Don't forget they used the swordfish in 1944 against the german e-boats with a fair amount of sucess too.


----------



## syscom3 (Apr 9, 2007)

I also think the Swordfish would have been at an even worse situation as compared to the Devestator when it came to attacking IJN carrier task forces.

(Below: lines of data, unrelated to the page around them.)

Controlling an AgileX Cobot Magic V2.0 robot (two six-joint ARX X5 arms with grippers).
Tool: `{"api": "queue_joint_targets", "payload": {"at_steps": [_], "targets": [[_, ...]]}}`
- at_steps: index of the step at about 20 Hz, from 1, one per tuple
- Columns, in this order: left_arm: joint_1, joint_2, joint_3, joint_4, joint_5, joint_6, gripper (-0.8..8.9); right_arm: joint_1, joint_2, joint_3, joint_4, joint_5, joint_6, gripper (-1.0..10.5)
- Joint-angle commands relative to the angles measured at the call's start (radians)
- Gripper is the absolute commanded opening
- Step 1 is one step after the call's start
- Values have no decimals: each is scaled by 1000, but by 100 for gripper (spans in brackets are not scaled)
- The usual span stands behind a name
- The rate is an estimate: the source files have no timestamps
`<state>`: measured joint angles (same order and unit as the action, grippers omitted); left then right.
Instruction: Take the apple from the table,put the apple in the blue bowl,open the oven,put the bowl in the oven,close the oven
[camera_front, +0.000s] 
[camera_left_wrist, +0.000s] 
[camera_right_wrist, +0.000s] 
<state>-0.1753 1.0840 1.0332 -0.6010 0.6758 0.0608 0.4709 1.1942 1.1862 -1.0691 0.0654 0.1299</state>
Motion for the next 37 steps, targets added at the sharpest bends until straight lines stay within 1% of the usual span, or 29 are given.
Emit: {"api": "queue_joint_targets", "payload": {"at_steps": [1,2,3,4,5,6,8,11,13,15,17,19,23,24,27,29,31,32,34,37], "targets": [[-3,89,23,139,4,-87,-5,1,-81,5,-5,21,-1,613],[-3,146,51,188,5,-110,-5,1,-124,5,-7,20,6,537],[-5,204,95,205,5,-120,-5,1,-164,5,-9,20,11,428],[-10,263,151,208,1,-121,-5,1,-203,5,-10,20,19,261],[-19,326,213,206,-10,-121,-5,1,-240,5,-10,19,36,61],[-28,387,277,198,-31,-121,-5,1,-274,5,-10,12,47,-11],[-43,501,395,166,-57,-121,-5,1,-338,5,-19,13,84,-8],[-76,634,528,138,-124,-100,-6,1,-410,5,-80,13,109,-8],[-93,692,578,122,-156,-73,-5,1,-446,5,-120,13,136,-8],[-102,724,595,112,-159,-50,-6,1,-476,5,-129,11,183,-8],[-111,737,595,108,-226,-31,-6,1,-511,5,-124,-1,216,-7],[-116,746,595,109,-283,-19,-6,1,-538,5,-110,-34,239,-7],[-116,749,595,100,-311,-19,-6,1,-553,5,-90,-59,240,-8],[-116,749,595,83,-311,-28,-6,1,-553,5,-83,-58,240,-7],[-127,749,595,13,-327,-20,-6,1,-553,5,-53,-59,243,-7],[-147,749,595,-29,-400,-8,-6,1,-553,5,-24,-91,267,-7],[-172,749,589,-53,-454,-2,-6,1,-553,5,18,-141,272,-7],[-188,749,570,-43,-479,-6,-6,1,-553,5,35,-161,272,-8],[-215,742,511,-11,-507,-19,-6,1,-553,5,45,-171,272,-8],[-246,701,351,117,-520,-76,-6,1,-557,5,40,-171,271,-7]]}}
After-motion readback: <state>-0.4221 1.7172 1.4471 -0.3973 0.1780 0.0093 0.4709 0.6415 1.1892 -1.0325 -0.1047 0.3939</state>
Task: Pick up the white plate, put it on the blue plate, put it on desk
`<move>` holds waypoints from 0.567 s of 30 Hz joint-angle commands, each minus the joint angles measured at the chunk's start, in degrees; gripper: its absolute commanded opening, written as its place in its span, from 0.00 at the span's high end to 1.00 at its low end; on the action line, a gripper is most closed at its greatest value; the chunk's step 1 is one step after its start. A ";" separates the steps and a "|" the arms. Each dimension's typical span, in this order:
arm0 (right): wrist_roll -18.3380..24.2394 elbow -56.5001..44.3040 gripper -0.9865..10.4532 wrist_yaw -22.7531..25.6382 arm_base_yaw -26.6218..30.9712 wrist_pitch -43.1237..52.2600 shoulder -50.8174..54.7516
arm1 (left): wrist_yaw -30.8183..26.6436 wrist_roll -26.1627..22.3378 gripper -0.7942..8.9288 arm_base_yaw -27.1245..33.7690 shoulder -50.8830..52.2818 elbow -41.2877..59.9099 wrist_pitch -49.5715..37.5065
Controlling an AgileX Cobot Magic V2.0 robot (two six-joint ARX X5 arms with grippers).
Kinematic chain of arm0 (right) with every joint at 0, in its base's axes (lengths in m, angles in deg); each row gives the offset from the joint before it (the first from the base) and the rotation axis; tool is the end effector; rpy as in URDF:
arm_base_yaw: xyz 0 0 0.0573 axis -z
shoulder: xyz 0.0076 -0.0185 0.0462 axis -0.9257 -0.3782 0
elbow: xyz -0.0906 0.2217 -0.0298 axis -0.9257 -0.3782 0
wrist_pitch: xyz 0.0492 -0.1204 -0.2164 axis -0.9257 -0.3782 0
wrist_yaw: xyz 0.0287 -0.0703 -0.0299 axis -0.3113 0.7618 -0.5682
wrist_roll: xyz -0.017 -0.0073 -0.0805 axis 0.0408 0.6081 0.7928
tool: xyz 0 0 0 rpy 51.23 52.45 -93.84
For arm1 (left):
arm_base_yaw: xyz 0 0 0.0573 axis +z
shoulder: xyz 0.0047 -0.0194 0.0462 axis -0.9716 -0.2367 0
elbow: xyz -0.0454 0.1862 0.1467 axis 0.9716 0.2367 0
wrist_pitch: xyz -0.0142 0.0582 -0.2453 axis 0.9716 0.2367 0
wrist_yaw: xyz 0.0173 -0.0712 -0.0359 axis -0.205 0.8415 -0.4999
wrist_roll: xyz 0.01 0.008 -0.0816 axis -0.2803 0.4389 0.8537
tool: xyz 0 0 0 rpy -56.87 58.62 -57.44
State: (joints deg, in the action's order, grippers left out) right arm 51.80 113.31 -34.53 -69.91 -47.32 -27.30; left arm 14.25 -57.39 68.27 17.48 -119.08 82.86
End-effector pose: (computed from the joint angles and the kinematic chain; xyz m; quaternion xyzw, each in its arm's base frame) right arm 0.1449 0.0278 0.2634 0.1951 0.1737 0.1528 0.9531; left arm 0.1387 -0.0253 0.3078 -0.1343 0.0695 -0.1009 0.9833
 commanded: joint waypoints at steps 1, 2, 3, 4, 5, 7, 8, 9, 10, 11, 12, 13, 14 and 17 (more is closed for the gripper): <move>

It simply didnt have the speed to get in close enough to launch its torpedo.


----------



## trackend (Apr 9, 2007)

I agree SYS 3 it was a real old bus and totally out of date by 1939 when up against any real aircover the Stringbag got shot to bits (re the channel dash)


----------



## Udet (Apr 9, 2007)

Being pretty much an eurocentric is that i want to make a question regarding the planes of the Navy in the PTO:

Did all their planes carry their torpedoes internally? That seems like a very interesting feature; it would seem to me that particular caracteristic greatly improved the performance of the plane while flying loaded with a torpedo.


----------



## syscom3 (Apr 9, 2007)

Udet said:


> Being pretty much an eurocentric is that i want to make a question regarding the planes of the Navy in the PTO:
> 
> Did all their planes carry their torpedoes internally? That seems like a very interesting feature; it would seem to me that particular caracteristic greatly improved the performance of the plane while flying loaded with a torpedo.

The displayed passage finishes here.